So which of these garden design ideas do you feel is the most worthy winner? Be prepared, this won't be an easy task!

1. Golfe Leste, designed by Gavin McWilliam MSGD and Andrew Wilson FSGD

A dry gravel garden created in portugal in the Algarve region

Golfe Leste sits within an exclusive development in Portugal’s Algarve region

(Image credit: Marcelo Lopes)

If, like many people at the moment, you're fascinated by drought tolerant planting as a way of protecting plants from heat, then you will appreciate this dry gravel landscape created in the Algarve region in Portugal.

Co-designer, Gavin McWilliam of McWilliam Studio (opens in new tab) tells us: 'The planting design strategy delivers contrast in dry gravel naturalistic planting inspired by the local native landscapes and habitats. In the wider garden, landscaping with boulders and stone steps deal with the level changes on the main routes. Tall Italian cypresses deliver vertical emphasis and punctuation,' says Gavin.

2. 'Le mie Colline', designed by Tommaso Del Buono MSGD

The view of an infinity pool in a garden in Tuscany

The new gardens incorporate, and are seamlessly linked to, what previously existed 

(Image credit: Tommaso Del Buono MSGD)

One of the main events of this landscape in Capalbio, Tuscany, in Italy has to be the backyard pool ideas, in the form of an impressive infinity pool, carefully positioned to take in the sweeping views of the Tuscan countryside.

Other key elements include a new parking area, which was placed at the top of the new potager garden, screened by a tall hedge and in the shade of a row of (fruitless) mulberry trees. 'Shade is provided by a new stepped pergola planted with wisteria and ‘uva fragola’, a delicious variety of edible grapevines, flanking the kitchen garden,' says Tommaso.

3. Bishops House, Rwanda, designed by Chloe Humphreys MSGD

A curve pool surrounded by banana plants in a hotel in rwanda

A landscape design that marries the requirements of a suburban hotel in the heart of Ruhengeri 

(Image credit: Chloe Humphreys MSGD)

Garden privacy ideas were a large concern for the design of this garden, so all the neighboring buildings (and you'd be surprised how overlooked this site was), were screened off. 'Rwanda is a highly populated country and almost every inch is farmed,' explains Chloe Humphreys. 
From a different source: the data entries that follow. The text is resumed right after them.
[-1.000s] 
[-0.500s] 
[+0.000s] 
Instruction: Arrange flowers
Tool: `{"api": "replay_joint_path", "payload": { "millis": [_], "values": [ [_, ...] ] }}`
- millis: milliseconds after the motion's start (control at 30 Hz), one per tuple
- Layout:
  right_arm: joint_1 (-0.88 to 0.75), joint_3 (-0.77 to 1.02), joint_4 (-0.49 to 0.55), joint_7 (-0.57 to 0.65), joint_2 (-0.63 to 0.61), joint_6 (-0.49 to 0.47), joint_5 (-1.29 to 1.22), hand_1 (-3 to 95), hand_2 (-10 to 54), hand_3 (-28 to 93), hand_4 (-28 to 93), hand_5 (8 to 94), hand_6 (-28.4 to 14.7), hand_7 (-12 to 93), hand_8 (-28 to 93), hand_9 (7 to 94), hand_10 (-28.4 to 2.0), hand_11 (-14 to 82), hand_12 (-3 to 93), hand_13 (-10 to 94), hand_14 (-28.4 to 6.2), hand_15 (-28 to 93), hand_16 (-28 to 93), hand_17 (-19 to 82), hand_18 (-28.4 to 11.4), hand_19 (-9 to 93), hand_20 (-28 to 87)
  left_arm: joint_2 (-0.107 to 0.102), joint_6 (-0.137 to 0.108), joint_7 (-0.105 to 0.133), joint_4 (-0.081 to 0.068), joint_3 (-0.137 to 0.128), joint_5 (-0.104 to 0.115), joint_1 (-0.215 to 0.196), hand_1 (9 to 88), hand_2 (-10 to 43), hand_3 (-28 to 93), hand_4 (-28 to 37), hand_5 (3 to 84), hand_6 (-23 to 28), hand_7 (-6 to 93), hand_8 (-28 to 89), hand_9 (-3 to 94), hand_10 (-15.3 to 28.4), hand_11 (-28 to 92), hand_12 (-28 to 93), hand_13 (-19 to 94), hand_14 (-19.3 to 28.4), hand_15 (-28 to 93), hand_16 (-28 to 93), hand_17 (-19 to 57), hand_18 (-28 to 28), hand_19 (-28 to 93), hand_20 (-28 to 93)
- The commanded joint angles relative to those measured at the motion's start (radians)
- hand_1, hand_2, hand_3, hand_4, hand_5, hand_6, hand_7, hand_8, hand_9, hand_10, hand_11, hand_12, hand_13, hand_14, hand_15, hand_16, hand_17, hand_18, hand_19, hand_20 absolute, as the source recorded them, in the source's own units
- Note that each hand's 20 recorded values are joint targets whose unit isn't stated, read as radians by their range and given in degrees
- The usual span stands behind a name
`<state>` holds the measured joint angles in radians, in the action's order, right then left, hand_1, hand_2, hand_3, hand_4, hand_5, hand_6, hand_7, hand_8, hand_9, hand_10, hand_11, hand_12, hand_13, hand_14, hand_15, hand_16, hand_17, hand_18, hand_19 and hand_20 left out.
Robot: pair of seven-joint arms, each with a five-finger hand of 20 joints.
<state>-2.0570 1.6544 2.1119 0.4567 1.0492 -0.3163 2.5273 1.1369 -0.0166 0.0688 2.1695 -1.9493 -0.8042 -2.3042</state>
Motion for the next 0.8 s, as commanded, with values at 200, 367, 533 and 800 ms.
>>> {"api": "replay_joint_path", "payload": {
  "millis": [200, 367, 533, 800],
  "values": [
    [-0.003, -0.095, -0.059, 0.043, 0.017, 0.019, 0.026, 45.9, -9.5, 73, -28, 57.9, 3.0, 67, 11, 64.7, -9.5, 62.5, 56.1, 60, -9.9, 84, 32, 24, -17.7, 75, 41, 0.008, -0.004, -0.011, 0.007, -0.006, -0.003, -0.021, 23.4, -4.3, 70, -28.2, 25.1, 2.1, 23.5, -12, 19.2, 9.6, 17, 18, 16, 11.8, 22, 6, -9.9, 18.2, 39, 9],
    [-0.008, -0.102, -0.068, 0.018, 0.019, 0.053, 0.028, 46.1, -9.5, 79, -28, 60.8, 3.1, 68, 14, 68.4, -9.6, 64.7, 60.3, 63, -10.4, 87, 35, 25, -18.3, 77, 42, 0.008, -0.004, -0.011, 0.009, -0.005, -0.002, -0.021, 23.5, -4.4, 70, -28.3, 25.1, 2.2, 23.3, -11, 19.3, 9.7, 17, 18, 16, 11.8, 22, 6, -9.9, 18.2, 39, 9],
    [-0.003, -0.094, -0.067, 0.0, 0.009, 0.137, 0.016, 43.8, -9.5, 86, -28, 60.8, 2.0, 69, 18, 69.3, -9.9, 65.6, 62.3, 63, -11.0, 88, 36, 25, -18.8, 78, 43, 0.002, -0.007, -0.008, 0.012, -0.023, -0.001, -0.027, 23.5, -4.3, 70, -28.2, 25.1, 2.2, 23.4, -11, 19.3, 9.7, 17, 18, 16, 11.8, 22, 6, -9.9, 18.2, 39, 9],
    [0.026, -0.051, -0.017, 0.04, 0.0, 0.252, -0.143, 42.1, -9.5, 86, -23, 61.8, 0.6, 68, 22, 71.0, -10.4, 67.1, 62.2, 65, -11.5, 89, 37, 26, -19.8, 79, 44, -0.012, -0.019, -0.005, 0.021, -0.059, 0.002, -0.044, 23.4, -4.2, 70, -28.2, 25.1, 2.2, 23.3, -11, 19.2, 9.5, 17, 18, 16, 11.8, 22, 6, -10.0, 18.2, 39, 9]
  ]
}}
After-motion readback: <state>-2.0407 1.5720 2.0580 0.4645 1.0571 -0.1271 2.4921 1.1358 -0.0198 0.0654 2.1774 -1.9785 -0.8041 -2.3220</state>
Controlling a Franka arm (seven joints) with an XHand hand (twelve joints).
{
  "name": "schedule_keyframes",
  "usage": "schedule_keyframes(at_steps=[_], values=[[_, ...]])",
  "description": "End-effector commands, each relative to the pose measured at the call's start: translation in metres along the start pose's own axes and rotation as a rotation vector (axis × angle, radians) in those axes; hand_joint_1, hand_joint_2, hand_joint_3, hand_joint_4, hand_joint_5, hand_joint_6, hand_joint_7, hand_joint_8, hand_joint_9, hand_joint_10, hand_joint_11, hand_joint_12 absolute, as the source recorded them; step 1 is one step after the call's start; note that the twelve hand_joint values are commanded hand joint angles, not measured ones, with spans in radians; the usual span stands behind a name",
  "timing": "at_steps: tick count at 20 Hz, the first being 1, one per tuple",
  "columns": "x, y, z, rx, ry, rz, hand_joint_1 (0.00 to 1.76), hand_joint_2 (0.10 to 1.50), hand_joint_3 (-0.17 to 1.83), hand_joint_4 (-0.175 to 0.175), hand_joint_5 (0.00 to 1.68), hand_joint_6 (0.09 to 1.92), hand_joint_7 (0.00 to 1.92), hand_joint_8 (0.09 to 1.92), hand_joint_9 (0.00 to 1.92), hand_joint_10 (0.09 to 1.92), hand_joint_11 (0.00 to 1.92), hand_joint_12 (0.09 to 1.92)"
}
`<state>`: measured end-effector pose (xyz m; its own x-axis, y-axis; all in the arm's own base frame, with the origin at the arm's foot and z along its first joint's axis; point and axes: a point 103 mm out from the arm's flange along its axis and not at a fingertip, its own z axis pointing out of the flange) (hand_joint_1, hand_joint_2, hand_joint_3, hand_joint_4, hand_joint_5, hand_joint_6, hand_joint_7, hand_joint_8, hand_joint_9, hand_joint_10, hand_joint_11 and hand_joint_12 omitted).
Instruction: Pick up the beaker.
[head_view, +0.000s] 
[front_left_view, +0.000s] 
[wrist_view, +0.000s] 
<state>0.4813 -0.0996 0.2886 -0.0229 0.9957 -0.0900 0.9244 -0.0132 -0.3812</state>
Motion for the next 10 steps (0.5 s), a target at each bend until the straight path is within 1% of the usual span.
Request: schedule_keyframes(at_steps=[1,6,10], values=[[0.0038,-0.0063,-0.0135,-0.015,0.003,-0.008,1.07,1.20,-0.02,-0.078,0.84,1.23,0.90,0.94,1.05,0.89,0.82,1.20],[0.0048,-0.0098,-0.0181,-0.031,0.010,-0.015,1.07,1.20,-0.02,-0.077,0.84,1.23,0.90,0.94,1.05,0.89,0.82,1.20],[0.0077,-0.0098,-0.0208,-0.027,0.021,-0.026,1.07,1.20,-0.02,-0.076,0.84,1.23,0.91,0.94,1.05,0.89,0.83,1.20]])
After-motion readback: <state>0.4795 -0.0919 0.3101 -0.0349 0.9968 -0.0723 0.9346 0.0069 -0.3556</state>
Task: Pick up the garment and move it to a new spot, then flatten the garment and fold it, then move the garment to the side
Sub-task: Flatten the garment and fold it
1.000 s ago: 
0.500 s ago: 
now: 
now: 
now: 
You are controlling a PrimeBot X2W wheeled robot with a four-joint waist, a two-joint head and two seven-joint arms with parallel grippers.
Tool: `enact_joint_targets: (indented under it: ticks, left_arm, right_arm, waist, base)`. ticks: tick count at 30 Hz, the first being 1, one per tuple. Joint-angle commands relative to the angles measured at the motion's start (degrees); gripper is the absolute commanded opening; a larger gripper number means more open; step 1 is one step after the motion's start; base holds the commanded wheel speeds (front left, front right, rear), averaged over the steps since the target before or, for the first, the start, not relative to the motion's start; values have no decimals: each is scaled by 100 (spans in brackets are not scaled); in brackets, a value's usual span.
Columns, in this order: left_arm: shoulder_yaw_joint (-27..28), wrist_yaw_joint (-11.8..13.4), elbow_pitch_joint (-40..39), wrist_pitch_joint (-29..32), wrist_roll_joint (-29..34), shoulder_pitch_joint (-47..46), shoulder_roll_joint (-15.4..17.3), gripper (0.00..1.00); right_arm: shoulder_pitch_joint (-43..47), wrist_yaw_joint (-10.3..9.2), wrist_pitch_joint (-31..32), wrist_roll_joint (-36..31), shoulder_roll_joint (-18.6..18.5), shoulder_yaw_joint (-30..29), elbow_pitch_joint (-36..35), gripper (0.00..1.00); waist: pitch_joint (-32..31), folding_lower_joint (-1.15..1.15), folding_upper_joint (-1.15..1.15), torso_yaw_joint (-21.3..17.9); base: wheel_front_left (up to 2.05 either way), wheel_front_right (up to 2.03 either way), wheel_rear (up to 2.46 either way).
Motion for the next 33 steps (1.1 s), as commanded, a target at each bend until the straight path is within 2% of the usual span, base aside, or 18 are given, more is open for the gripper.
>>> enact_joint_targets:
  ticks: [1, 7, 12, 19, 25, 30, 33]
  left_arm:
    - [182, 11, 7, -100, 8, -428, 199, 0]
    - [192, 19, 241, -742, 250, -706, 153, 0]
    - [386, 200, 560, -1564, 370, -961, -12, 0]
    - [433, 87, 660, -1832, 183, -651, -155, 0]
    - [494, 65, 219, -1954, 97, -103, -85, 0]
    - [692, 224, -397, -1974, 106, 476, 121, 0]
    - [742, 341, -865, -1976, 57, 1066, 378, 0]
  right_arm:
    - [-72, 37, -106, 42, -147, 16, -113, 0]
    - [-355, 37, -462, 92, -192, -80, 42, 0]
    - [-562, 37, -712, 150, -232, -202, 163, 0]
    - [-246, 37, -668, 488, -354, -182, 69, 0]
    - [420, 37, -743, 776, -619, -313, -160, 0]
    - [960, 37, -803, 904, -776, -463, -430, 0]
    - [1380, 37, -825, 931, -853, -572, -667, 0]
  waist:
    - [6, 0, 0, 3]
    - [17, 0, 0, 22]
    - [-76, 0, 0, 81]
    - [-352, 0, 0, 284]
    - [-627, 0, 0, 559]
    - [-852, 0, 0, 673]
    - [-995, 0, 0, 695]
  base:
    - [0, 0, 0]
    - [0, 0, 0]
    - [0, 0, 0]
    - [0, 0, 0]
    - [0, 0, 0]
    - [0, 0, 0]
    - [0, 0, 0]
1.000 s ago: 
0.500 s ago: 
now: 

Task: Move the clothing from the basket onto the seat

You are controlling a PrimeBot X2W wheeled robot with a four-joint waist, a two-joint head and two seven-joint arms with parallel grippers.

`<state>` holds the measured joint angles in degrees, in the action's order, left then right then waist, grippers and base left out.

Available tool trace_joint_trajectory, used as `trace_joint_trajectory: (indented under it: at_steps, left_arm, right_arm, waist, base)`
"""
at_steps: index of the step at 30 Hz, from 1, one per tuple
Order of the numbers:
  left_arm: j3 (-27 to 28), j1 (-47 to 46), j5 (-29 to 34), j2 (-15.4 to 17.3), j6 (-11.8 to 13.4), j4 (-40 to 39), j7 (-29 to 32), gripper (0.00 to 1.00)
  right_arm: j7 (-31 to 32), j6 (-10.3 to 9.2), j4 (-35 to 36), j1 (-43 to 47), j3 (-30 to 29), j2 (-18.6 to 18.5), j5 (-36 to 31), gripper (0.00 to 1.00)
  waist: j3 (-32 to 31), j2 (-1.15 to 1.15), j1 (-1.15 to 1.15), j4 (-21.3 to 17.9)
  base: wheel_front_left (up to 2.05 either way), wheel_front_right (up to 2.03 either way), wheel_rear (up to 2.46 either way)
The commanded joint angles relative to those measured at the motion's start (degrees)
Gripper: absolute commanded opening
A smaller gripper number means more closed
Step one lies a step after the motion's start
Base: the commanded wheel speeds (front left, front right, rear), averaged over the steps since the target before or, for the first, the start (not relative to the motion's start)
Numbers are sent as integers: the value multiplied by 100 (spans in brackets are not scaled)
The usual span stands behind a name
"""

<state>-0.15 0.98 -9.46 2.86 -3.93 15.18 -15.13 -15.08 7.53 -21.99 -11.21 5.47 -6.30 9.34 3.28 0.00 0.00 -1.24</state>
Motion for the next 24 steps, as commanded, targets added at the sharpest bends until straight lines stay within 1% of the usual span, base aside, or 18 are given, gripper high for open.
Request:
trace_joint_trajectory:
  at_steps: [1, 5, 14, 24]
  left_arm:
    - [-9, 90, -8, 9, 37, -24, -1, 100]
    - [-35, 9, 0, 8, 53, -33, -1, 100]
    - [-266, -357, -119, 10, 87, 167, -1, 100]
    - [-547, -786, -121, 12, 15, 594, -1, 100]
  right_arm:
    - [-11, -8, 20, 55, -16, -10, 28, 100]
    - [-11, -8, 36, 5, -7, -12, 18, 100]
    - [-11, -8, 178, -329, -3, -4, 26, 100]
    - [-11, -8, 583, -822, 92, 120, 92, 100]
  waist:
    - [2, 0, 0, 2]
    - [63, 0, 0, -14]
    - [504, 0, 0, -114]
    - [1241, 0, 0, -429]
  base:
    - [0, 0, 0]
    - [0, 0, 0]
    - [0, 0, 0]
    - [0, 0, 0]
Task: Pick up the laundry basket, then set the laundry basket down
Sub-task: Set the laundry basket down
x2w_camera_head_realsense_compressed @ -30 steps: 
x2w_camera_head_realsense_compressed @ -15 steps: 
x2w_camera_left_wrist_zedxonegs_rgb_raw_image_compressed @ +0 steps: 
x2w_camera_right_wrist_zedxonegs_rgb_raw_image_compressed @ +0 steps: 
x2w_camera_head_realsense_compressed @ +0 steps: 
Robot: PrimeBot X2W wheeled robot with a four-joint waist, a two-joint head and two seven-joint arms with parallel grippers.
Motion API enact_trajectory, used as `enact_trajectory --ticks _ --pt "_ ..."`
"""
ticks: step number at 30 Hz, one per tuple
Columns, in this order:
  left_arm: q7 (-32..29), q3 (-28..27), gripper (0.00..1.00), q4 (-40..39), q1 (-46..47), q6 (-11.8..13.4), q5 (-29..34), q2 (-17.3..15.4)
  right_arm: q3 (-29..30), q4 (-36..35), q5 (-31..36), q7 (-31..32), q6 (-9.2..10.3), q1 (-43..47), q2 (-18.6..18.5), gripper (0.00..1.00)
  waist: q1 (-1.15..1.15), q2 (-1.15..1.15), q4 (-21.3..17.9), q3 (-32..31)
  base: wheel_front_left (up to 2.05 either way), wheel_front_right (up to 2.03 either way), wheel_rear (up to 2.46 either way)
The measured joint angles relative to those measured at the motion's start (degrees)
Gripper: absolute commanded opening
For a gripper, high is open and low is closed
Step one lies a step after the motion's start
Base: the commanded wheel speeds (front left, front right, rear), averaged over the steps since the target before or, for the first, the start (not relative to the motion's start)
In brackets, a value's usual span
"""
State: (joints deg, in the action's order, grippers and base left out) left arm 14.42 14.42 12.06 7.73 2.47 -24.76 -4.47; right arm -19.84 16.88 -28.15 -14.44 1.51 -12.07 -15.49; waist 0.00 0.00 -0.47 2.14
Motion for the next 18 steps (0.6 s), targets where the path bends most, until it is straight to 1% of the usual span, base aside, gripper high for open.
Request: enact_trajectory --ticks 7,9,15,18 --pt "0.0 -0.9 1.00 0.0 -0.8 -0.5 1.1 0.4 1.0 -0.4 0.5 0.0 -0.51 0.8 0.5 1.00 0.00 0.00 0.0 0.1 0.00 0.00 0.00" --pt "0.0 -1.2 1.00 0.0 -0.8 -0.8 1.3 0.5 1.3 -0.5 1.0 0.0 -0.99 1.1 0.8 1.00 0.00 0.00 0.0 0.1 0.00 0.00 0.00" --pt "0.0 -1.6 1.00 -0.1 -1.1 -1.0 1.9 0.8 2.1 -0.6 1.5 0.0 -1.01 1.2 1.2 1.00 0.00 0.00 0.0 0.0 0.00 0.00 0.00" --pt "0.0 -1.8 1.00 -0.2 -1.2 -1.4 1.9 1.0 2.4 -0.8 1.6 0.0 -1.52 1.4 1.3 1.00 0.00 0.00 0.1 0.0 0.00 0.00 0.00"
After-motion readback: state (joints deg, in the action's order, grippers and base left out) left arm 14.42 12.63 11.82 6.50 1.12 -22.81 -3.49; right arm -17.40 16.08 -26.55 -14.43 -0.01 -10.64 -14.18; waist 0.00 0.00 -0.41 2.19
'We used a dominant crop, the banana, within the planting design to create fast (and cheap) privacy whilst we wait for the combination of indigenous trees to grow and create the much needed privacy.'

The unique stonework you see is created with locally sourced volcanic rock. 

4. Davines Village, designed by Tommaso Del Buono MSGD

A scented garden planted with pink roses

The Orto Scientifico is an open air ‘showroom’, but also a place of work, as well as rest and relaxation for both employees and visitors

(Image credit: Tomasso Del Buono MSGD)

Tommaso Del Buono MSGD was appointed to 'prepare a master plan for the new corporate headquarters for Davines, a fast growing cosmetics company specializing in hair and skincare products.'

His design was to be driven by very robust and clear ethics: 'a firm commitment to the creation of a happy, healthy workplace but more importantly to bring about, through their work and output, tangible social and environmental improvements.'

As you enter the site, the landscape is 'flooded' with a reflective pool, 'to bring the sky and surrounding buildings in as well as add movement and light within the space,' says Tommaso. 

'Planted with a range of waterlilies and papyrus, the water is surrounded by luxuriant plantings of white flowering trees and shrubs including magnolias, camellias, tree peonies and white flower hydrangeas to further enhance the quiet, ‘zen’ quality of the area.' 

5. RHS Wisley, World Food Garden, designed by Ann-Marie Powell FSGD

Mixed borders of culinary herbs and edible flowers grown for taste but also their ornamental properties surround tables

The design was influenced by the science of cell structure, to create an energetic and exciting ‘World of Edibles’ 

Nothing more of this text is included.